Markers such as serum procalcitonin and C-reactive protein have been explored in regard to their predictive values in sepsis progression, and they have been shown to have a low sensitivity and specificity in sepsis.[8,9] Lactate levels are routinely obtained as part of a sepsis workup and are used to guide resuscitative efforts. Previous studies have shown lactate to be a predictor of mortality in septic patients, independent of vital sign abnormalities.[10] Although a lactate level may be helpful as a trend, a single level has poor prognostic value as a predictor of clinical outcomes.[11]
The secretory phospholipase A2 (sPLA2) protein family consists of 10 calcium-dependent extracellular enzymes that catalyze the hydrolysis of phospholipids at the sn-2 position, yielding proinflammatory molecules.[12] This enzyme is a part of a family of acute phase proteins which are triggered in response to inflammation. A member of this family of proteins, sPLA2-IIA, has been suspected to play a role in the innate immune response to bacterial infections. It acts by hydrolysis of the phospholipid group on the membrane lipids, leaving behind lysophosphatidylcholine (LPC). Lysis of LPC starts a cascade important in inflammation as well as in directing bactericidal activity.[13]
sPLA2-IIA levels have been shown to be elevated in animal models of sepsis as well as several preliminary human studies.[14,15,16,17] One study, looking specifically at ED populations presenting with sepsis, noted that sPLA2-IIA had a strong correlation with early sepsis diagnosis and was able to reliably distinguish the sepsis group from nonsepsis.[15] Other groups have shown that increased sPLA2-IIA plasma levels are specifically associated with patients exhibiting bacterially induced SIRS and effectively distinguish them from patients with SIRS derived from viral infections.[16,17]
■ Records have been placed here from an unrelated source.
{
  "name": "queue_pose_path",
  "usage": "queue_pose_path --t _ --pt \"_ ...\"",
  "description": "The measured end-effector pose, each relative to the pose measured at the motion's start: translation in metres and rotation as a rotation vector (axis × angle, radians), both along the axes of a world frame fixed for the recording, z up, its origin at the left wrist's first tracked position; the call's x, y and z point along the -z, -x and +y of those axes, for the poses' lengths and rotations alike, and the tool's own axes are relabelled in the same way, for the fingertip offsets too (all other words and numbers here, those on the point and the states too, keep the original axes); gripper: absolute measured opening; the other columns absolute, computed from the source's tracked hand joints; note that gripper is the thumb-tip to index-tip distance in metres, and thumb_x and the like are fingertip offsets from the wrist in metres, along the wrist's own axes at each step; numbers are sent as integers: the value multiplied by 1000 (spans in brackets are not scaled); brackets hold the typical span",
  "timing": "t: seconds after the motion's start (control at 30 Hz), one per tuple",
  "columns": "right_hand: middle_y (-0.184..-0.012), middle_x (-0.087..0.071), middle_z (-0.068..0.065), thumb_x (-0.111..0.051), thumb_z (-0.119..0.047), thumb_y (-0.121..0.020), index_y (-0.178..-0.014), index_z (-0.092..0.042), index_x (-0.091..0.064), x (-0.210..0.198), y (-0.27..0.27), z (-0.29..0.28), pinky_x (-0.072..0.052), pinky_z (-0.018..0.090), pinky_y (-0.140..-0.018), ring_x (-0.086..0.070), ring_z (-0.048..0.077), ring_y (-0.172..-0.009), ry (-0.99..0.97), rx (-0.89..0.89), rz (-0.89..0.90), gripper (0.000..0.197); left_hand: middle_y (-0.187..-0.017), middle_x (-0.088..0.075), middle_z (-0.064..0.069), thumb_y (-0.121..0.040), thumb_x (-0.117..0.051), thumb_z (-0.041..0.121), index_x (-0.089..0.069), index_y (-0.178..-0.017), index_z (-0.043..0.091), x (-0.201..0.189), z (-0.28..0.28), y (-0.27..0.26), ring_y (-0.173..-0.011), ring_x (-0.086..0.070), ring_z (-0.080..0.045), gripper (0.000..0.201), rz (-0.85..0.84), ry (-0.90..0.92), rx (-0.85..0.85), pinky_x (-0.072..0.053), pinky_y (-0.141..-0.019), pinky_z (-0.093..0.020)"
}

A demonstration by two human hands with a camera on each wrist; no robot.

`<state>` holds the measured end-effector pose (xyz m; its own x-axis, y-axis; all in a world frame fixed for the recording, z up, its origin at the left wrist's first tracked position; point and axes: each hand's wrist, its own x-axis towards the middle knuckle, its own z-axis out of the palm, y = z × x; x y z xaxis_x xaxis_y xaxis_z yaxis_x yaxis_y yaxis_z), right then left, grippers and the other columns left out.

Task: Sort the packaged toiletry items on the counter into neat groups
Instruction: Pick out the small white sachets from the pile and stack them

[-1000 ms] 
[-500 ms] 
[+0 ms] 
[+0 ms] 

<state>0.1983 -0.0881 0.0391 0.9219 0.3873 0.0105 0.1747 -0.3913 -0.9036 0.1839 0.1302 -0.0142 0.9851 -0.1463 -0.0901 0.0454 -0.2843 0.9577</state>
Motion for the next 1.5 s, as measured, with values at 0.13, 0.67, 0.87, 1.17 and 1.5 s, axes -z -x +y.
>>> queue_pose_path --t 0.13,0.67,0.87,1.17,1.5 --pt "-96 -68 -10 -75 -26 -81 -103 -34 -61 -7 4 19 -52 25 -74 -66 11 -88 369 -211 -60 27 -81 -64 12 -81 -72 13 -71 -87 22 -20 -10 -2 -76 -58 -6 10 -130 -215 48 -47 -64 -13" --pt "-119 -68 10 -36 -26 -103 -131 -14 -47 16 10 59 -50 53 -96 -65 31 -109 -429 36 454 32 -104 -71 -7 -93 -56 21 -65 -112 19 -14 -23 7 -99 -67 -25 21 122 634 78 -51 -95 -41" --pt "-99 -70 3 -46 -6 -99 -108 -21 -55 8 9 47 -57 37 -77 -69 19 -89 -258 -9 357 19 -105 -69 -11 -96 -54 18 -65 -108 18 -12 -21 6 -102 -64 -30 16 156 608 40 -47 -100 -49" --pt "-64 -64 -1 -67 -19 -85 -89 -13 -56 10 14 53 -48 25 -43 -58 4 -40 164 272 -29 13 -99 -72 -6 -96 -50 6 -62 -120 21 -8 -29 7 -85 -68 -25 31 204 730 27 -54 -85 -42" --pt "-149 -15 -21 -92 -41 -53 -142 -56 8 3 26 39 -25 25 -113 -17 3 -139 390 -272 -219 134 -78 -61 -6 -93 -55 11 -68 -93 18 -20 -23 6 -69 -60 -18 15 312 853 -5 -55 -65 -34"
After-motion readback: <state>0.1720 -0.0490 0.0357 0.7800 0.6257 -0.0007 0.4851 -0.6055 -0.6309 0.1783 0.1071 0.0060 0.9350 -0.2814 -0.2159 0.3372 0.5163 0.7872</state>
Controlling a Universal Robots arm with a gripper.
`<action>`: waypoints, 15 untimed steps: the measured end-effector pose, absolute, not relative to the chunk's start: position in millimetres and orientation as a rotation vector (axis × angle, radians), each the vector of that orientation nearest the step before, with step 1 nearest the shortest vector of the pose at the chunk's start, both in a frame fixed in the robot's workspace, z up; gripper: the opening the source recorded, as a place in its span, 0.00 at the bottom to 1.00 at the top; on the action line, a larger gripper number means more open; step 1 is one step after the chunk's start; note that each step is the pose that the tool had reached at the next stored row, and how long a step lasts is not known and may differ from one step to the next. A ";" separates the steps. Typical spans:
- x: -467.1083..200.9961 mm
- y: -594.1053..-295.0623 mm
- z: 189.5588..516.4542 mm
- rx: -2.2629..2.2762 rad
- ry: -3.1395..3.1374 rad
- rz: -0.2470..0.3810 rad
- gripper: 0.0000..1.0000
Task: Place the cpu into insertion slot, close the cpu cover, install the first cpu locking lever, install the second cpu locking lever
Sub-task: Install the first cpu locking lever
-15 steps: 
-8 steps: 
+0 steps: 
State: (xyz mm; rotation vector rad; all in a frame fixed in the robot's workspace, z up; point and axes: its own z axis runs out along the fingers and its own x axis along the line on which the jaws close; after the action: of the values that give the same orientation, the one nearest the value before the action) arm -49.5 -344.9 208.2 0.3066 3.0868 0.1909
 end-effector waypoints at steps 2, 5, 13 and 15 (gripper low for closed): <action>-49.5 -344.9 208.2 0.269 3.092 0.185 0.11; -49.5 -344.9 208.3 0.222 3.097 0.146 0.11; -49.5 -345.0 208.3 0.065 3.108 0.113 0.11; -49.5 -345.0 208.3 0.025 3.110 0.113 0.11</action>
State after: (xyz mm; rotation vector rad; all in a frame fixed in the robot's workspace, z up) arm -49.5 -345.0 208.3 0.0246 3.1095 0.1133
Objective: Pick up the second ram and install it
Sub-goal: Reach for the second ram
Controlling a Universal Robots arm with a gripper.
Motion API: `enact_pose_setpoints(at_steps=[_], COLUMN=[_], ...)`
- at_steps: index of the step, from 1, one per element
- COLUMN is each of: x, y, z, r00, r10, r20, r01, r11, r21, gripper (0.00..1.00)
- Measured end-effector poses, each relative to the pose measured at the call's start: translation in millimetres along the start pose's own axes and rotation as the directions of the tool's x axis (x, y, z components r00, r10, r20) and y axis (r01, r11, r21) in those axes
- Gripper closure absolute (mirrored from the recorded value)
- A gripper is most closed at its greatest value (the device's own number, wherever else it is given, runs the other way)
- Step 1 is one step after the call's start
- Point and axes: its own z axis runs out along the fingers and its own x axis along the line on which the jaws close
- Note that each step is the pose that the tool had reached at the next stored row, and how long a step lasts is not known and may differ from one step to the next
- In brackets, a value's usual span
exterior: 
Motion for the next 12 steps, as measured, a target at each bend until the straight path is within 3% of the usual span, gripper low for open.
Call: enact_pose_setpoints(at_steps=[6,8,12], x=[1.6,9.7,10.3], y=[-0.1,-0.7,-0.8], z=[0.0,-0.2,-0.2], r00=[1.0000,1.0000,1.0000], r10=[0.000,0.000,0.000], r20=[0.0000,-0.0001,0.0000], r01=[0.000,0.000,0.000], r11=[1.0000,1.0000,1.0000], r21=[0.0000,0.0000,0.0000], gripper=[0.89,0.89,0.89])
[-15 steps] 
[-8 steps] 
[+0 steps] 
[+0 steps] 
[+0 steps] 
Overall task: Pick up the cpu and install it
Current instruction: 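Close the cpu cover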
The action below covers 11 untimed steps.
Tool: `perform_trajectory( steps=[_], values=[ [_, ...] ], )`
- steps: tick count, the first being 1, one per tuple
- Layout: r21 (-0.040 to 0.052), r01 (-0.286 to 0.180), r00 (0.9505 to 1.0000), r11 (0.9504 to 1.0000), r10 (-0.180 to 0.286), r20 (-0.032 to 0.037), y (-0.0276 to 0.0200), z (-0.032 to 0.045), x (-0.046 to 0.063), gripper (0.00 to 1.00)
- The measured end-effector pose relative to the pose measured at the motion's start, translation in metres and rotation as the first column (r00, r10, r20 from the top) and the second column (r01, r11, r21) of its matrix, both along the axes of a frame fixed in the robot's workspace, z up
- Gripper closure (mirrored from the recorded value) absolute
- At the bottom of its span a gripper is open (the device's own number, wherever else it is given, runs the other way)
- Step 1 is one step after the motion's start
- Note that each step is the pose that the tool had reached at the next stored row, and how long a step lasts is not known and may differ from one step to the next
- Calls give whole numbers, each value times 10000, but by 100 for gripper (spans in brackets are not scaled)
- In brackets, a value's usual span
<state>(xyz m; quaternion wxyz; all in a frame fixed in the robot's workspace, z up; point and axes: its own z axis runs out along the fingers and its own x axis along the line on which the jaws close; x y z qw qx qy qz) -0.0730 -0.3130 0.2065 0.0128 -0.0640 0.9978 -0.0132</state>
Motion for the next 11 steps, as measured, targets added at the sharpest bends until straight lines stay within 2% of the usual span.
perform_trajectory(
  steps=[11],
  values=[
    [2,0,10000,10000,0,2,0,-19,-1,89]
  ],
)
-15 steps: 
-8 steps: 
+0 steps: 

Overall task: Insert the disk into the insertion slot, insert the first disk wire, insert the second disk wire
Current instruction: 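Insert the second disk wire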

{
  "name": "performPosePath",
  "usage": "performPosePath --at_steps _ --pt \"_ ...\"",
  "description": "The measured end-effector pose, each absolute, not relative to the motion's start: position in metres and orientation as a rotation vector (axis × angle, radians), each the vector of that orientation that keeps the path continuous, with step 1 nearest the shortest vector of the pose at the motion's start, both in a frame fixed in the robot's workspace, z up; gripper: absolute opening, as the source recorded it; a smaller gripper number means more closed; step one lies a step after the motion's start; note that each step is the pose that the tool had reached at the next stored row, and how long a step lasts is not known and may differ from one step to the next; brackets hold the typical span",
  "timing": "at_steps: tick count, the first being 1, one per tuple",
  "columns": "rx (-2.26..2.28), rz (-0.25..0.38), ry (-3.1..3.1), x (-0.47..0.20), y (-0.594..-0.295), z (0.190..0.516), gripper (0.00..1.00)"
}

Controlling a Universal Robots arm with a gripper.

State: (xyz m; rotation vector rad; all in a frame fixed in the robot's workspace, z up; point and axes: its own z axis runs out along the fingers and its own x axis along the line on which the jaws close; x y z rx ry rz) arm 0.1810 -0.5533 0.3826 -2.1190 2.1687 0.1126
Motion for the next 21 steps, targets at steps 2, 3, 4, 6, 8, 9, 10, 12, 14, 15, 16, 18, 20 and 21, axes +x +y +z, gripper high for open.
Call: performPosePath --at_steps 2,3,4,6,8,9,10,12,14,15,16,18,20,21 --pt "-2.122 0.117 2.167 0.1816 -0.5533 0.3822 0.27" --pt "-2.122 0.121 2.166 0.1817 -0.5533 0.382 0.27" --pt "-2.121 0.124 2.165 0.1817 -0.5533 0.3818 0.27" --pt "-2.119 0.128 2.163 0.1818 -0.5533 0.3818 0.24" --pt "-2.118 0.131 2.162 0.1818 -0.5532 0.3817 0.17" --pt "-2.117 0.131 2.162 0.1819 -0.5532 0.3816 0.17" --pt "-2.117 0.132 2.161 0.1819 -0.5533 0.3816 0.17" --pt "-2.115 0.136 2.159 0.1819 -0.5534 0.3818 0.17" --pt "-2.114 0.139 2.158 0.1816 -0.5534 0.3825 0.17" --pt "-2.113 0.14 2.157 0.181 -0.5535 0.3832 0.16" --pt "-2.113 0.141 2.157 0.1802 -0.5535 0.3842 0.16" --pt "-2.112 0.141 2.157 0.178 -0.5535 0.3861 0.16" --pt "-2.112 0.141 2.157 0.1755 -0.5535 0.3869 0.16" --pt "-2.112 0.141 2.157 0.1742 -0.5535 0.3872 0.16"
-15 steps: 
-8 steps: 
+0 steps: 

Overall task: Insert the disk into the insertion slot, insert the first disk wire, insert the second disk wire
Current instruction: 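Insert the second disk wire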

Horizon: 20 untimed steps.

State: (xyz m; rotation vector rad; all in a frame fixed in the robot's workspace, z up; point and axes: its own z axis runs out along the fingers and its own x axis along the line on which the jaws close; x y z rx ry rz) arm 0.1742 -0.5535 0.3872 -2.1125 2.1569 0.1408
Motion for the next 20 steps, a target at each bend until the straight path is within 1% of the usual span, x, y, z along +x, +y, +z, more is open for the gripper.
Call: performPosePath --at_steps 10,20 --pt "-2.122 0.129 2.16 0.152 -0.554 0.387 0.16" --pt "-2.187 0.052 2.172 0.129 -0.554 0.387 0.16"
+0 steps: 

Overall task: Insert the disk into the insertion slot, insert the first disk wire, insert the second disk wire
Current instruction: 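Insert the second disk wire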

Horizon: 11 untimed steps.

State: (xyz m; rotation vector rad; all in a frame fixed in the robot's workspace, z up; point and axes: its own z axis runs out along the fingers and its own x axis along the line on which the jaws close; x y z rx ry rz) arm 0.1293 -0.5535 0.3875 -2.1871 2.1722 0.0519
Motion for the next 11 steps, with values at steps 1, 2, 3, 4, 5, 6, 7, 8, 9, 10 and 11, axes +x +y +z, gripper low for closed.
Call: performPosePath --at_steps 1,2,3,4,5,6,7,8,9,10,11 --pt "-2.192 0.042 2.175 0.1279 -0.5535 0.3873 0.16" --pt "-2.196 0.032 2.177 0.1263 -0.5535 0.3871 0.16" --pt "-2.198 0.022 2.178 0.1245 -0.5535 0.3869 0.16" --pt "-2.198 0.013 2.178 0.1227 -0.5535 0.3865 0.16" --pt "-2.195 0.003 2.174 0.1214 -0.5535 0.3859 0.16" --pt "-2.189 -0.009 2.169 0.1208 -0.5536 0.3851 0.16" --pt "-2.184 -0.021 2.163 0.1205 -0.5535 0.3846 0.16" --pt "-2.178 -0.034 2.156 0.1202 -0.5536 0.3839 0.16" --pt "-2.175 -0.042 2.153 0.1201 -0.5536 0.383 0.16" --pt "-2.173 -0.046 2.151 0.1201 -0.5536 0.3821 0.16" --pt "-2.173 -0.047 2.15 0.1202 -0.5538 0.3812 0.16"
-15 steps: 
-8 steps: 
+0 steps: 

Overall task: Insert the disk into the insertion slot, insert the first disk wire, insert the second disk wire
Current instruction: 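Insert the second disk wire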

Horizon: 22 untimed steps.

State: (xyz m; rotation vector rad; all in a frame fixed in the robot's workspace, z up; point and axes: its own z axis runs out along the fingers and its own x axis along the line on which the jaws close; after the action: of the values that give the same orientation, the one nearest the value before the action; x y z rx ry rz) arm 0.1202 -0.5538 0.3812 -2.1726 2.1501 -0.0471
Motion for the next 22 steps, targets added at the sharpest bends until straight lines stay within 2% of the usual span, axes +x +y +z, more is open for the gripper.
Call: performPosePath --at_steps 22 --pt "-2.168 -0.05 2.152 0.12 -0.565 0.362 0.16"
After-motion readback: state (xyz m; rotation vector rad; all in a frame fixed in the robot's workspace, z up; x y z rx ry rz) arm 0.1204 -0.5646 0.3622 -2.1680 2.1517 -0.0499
In this pilot study, we used a novel ELISA assay developed and optimized by an outside laboratory to detect human sPLA2-IIA within the ng/ml range that is clinically significant as per the previous literature. We sought to identify threshold values of sPLA2-IIA that predict sepsis and bacterial infection as compared to nonseptic controls in an ED population.
MATERIALS AND METHODS
Study design
The study was a prospective cohort design of patients presenting to the ED suspected of having sepsis as compared to nonseptic controls. In septic patients, we utilized blood samples for lactate measurements, white blood cell counts (WBCs) and differentials, evidence of end-organ damage (troponin, blood urea nitrogen and creatinine, troponin values, and liver function tests), and sPLA2-IIA measurements. The patients’ electronic medical record was used for the source of clinical information, and these data were gathered by two research investigators at the clinical site. The offsite measurement of sPLA2-IIA was funded and performed by an outside facility with no access to the patients’ identity, other laboratory values, or clinical data. The participation in the study was voluntary and posed no cost, change in care, harm, or benefit to enrolled patients. Clinicians caring for the patients did not have access to sPLA2-IIA results.
Study site and population
The study site is a community-based tertiary care facility with an estimated annual ED volume of 51,000 visits and an ICU with 37 beds. The study population was derived from a convenience sample of adults presenting to the ED over the period of December 2015 to April 2016. Patients aged 18 years and older were screened for eligibility by research investigators. Patients were eligible for enrollment as study patients if they met two or more SIRS criteria with a clinical diagnosis of infectious source likely (septic patients). Control patients were also aged 18 years and older. They were identified as patients undergoing laboratory draw for reason other than sepsis (most commonly for chest pain, neurological complaints, or abdominal pain). Both control and study patients underwent written informed consent before enrollment. The study protocol was approved by the institutional review board.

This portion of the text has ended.